Step 2: Shift from “hours saved” to “cycle time and error rate”
Most companies get measurement wrong. They celebrate “we saved 200 hours,” then fail to show faster delivery or fewer incidents.
Use metrics that actually change business outcomes:
- Change lead time (idea → production)
- Deployment frequency (and rollback frequency)
- Post-release incident rate
- Mean time to resolve (MTTR)
- Cost per resolved ticket
When you measure these, it becomes easier to choose which AI automation is worth it—and which is just noisy.
Step 3: Put guardrails where AI is most likely to mislead you
AI is excellent at plausible output.
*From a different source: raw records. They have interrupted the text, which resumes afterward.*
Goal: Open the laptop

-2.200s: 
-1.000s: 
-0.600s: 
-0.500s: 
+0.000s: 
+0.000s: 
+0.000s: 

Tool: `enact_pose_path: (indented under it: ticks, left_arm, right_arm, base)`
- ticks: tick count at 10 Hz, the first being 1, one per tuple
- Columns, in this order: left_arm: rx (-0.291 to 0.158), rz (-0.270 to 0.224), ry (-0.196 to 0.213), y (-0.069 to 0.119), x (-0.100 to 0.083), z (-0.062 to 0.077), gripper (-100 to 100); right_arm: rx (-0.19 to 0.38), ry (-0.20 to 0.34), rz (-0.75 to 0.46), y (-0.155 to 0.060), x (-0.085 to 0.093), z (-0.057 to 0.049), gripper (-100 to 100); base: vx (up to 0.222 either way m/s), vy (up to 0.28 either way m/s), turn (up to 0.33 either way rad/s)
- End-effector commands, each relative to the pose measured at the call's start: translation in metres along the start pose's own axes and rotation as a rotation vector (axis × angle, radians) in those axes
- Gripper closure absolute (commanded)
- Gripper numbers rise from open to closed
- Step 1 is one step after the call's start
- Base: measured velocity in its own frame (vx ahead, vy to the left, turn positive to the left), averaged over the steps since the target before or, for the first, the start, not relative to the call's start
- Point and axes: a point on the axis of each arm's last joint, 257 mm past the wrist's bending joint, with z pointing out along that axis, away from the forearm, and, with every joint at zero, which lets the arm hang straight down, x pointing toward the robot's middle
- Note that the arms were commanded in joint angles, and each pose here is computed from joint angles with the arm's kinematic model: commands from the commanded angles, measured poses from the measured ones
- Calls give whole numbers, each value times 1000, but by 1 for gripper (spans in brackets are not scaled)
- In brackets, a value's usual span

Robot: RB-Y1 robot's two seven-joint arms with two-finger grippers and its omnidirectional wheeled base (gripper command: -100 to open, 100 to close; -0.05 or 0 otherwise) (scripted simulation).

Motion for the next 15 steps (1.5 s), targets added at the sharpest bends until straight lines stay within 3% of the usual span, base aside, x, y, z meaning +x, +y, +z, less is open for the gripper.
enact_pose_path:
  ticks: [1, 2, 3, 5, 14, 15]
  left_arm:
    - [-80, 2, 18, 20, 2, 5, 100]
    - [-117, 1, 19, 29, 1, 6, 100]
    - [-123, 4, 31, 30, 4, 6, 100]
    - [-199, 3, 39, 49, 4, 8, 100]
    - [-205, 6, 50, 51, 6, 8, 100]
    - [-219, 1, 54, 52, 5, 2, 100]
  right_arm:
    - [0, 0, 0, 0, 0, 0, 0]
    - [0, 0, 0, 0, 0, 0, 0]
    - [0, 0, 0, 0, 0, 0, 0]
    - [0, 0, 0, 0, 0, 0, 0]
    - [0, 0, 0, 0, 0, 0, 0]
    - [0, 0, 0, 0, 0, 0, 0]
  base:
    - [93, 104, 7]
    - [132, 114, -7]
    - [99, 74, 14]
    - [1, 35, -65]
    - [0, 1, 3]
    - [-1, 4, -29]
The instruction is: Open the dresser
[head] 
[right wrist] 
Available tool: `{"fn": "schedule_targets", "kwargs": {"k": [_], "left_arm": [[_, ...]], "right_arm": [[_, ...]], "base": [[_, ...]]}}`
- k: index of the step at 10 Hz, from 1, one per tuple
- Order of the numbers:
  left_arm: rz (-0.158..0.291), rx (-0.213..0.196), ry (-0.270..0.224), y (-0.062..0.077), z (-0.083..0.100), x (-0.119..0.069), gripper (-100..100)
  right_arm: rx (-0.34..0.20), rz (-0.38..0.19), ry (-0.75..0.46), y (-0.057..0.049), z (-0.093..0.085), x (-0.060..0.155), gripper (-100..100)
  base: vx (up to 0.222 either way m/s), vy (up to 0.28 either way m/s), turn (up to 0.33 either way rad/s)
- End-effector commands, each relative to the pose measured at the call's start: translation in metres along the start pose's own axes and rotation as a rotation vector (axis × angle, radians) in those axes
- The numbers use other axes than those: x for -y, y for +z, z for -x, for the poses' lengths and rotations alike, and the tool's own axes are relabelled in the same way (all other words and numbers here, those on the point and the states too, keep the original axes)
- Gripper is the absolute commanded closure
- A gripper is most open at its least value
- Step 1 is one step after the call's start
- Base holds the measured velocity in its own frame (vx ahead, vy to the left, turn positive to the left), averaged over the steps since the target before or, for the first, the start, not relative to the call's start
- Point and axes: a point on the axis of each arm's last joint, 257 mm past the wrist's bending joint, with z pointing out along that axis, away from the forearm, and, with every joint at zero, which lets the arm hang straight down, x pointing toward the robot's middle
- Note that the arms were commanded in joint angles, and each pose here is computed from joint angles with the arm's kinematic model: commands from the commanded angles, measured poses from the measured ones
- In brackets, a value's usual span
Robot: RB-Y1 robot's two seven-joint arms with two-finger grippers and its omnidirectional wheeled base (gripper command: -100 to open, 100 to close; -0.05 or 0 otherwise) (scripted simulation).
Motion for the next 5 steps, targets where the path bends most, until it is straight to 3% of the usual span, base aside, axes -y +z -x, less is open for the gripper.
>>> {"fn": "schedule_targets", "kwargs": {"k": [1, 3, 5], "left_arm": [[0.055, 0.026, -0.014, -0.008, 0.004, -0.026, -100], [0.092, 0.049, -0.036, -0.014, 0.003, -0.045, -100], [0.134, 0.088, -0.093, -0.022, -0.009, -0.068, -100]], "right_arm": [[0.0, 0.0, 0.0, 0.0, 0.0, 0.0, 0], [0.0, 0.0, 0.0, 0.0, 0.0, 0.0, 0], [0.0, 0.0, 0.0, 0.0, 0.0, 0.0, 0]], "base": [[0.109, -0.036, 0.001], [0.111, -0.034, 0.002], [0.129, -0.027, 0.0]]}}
That’s also the problem.
For enterprise use, I’ve found the simplest controls work best:
- Human approval for high-risk changes (permissions, payment flows, customer data)
- Golden test suites that must pass regardless of AI-generated code
- Prompt + output logging for auditability (especially for customer-facing responses)
- Source-of-truth retrieval (RAG) so AI answers from your policies, not its memory
If you can’t explain why a decision was made, you can’t defend it to auditors, customers, or your own board.
A practical playbook: using AI business tools without blowing up governance
Answer first: Start with narrow use cases, integrate into existing workflows, and renegotiate vendor relationships around outcomes.
Here’s a straightforward plan many Singapore SMEs and mid-market teams can execute in 30–60 days.
1) Pick one workflow with volume and pain
Good candidates:
- Customer support triage and first response drafting
- Invoice processing and exception handling
- Sales proposal drafting with product policy checks
- IT service desk automation (routing, KB suggestions)
Bad candidates (at the start): anything that directly moves money or changes permissions without a human in the loop.
2) Define “done” in operational terms
Examples of solid “done” definitions:
- “Reduce first-response time from 6 hours to 1 hour, while holding CSAT steady.”
- “Cut month-end reconciliation from 5 days to 3 days, with documented audit trail.”
- “Increase release frequency from monthly to weekly without raising incident rate.”
This is how you avoid AI pilots that never graduate.
3) Decide the operating model: build, buy, or partner
If the CNA story is right about service-line deflation, then this becomes a strategic choice:
- Buy (SaaS tools): fastest for common workflows; best for SMEs.
- Build (internal): best when data and processes are unique or sensitive.
- Partner (IT vendor): useful, but rewrite the incentives—pay for outcomes, not headcount.
A blunt stance: if a vendor still wants to bill you for the same hours after automation is introduced, you’re funding their margin protection.
4) Renegotiate contracts around automation reality
Add clauses that reflect the new world:
- Productivity assumptions (expected cycle-time reduction)
- Shared ownership of AI assets (prompts, runbooks, test generators)
- Security and data-handling terms for AI usage
- Reporting requirements (what was automated, what was reviewed)
This is where Singapore buyers can be disciplined and win.
What happens next: fewer “projects,” more “always-on improvement”
Answer first: AI pushes IT and ops toward continuous delivery—so organisational bottlenecks (approvals, unclear ownership, data silos) become the real constraint.
Even if some market panic is “plenty of panic over a little flutter” (as Kotak Institutional Equities put it), the direction is clear: automation raises expectations.
That doesn’t mean IT services disappear. It means the value shifts:
- from manual execution → to workflow design and control
- from writing code → to verifying, integrating, and governing changes
- from staffing capacity → to shipping outcomes reliably
Singapore enterprises that adapt will move faster with the same (or smaller) teams. Enterprises that don’t will still pay—just not always to their vendors. They’ll pay in slower launches, higher incident rates, and talent churn.
If you’re building your stack of AI business tools in Singapore this year, treat this moment as a forcing function: modernise procurement, modernise ops metrics, and modernise governance—together.
One question worth bringing to your next leadership meeting: if your competitors cut delivery time in half using AI automation, which part of your organisation becomes the bottleneck first—technology, process, or decision-making?